▶ Task brief: Return exactly the span of lines in the following data that opens with the line containing "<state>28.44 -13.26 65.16" and closes with the line containing "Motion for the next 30". Include nothing else.

▶ Provided records:
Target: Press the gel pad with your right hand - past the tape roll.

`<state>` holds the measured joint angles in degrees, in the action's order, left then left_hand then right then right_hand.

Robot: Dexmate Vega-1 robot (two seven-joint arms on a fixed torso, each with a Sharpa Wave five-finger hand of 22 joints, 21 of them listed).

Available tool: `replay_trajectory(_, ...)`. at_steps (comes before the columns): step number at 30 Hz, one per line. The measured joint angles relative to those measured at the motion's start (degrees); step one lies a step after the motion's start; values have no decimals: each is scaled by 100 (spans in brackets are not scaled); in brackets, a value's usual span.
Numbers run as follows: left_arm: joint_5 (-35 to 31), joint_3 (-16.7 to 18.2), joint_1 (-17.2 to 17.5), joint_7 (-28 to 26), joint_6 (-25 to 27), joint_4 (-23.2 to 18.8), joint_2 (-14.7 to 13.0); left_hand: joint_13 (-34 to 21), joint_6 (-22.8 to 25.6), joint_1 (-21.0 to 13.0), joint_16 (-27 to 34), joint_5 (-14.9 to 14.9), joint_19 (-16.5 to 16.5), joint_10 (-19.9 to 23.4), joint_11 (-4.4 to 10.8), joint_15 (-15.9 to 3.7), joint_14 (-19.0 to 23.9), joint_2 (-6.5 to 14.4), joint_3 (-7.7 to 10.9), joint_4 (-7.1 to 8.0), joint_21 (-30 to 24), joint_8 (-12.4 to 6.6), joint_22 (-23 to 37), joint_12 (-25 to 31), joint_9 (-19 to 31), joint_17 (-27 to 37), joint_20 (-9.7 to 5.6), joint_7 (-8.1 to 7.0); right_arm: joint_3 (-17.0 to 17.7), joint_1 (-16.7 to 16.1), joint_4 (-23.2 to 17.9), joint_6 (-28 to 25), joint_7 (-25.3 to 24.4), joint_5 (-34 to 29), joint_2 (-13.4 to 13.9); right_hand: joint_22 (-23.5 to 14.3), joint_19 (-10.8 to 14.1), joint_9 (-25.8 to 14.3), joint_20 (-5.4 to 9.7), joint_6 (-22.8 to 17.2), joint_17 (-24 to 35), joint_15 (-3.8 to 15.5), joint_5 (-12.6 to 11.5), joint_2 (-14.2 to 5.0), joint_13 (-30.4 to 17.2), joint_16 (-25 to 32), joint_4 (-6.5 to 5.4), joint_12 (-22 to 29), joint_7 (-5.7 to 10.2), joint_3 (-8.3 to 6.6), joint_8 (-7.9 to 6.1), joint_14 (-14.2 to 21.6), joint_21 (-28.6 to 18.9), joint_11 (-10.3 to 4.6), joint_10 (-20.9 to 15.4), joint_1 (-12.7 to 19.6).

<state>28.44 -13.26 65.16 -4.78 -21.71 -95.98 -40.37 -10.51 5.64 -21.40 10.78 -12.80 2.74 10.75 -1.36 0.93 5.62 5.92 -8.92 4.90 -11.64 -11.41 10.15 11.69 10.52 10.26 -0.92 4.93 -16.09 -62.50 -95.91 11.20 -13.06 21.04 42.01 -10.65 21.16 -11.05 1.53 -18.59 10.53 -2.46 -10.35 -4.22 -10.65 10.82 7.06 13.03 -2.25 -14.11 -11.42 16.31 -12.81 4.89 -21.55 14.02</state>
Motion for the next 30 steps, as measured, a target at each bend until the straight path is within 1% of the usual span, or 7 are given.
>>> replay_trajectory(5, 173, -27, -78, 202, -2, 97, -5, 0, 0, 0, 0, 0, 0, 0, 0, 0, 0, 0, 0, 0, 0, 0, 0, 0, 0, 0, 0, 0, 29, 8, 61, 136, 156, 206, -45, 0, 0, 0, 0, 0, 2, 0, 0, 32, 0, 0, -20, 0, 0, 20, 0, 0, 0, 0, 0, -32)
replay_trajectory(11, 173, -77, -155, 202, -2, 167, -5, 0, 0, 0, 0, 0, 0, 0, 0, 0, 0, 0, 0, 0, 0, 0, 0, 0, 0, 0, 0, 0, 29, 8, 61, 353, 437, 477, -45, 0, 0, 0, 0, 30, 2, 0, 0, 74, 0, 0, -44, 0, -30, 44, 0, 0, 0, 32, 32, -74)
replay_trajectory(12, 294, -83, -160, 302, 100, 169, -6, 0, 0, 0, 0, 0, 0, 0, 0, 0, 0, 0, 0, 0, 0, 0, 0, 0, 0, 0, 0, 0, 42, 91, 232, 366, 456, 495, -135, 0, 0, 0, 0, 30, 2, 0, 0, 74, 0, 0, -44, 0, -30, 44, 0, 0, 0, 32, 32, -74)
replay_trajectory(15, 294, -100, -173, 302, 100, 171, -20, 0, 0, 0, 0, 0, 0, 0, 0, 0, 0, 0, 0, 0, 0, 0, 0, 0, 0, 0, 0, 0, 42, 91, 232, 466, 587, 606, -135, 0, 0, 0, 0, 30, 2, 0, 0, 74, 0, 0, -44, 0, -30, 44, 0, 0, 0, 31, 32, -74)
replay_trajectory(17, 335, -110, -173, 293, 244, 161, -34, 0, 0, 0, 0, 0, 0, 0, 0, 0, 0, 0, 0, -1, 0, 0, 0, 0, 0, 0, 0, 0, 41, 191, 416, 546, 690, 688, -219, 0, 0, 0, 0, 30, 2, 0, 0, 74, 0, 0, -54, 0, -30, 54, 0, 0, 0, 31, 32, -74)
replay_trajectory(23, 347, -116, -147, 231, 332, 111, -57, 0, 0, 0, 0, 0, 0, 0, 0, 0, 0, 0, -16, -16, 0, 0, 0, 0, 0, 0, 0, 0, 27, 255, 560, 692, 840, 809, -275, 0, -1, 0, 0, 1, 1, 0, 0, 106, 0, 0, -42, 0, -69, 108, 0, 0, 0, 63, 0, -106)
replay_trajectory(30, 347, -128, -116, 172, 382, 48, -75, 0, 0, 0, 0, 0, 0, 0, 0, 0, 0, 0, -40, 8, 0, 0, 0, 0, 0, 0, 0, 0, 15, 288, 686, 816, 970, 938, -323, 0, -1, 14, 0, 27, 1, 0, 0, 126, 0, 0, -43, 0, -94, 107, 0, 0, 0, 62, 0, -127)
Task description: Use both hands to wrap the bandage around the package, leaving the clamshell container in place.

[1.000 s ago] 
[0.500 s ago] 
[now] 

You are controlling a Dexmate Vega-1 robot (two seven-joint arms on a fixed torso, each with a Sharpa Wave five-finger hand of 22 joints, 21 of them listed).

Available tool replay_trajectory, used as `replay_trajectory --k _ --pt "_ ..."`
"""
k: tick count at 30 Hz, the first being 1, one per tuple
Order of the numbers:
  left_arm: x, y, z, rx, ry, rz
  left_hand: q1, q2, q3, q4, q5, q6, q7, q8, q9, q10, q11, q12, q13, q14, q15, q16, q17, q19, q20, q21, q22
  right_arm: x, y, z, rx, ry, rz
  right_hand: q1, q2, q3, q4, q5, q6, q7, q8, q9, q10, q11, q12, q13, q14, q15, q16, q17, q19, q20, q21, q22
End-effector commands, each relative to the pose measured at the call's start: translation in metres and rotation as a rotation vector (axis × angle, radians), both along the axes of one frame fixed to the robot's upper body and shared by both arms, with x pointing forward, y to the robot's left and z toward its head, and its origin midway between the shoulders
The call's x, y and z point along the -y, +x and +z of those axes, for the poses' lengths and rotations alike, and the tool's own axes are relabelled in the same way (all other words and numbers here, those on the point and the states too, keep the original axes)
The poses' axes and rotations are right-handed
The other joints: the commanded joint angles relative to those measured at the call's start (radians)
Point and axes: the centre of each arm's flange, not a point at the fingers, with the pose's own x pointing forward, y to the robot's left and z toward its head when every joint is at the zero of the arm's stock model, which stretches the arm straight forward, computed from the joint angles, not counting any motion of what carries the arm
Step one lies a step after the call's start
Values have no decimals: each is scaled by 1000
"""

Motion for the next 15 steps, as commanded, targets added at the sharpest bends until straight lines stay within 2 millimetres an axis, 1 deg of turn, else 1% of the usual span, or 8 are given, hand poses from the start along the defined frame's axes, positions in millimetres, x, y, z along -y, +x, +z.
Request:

▶ Output of the exercise:
<state>28.44 -13.26 65.16 -4.78 -21.71 -95.98 -40.37 -10.51 5.64 -21.40 10.78 -12.80 2.74 10.75 -1.36 0.93 5.62 5.92 -8.92 4.90 -11.64 -11.41 10.15 11.69 10.52 10.26 -0.92 4.93 -16.09 -62.50 -95.91 11.20 -13.06 21.04 42.01 -10.65 21.16 -11.05 1.53 -18.59 10.53 -2.46 -10.35 -4.22 -10.65 10.82 7.06 13.03 -2.25 -14.11 -11.42 16.31 -12.81 4.89 -21.55 14.02</state>
Motion for the next 30 steps, as measured, a target at each bend until the straight path is within 1% of the usual span, or 7 are given.

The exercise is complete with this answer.